How to Train Your Dragon 2
Given the movie's Scandinavian setting, production designer Pierre-Olivier Vincent wanted to give dramatic contrast to a hidden dragon sanctuary so that the audience could "come in from the cold — it's a lush oasis and a microclimate with growing plants and running water," says Vincent. The computer-generated movie needed "to stay in the realm of reality," he says. "We wanted it to look exotic and lush but not go with a full-on jungle. So for the plants, we used ferns, because if you go to a cold location, you see some ferns. The main concept is the real world, and the element of fantasy is the dragons."

The Lego Movie
"It needs to look impressive but dumb!" was the brief from directors Phil Lord and Christopher Miller to production designer Grant Freckelton.

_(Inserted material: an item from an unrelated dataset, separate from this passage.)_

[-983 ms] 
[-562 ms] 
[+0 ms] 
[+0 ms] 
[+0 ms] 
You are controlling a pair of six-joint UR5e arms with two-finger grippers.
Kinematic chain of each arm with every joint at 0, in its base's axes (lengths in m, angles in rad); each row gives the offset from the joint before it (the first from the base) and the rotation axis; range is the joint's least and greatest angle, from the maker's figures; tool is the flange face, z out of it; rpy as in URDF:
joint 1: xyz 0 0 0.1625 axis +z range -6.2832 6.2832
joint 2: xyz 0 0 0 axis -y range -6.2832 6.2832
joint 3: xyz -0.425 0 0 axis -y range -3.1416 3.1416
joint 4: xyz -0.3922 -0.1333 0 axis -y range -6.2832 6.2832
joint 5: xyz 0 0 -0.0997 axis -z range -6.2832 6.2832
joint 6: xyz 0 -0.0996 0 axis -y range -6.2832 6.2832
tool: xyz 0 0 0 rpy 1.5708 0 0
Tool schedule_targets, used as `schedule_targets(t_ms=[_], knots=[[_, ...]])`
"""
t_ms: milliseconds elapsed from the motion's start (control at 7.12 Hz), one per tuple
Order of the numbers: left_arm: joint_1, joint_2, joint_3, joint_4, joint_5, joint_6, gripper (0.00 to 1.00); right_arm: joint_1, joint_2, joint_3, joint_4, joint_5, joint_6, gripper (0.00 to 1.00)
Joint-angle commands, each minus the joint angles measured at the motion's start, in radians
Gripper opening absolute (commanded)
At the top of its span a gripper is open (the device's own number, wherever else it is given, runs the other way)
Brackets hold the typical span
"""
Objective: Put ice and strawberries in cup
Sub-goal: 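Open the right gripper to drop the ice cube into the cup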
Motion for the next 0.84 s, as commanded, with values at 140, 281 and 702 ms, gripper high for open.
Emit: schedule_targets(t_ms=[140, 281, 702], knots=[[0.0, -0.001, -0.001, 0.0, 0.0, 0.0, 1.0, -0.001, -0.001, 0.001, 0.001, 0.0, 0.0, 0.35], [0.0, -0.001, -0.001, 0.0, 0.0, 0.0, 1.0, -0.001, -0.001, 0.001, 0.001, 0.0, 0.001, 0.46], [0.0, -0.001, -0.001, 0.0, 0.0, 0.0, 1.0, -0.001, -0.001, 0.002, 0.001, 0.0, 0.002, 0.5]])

Freckelton conjured the Puppy Palace, an assembly hall for Master Builders, that evokes an ancient Greek amphitheater — except that it is rendered in candy-colored Lego blocks instead of marble."With so many colorful characters in a colorful environment, we needed to be strategic about our placement of light and color," says Freckelton. "The tiered seats were left neutral to allow the minifigures to stand out. The majority of the interior was lit with indirect light, allowing us to pop [the movie's hero] Emmet with direct sunlight while playing down the background."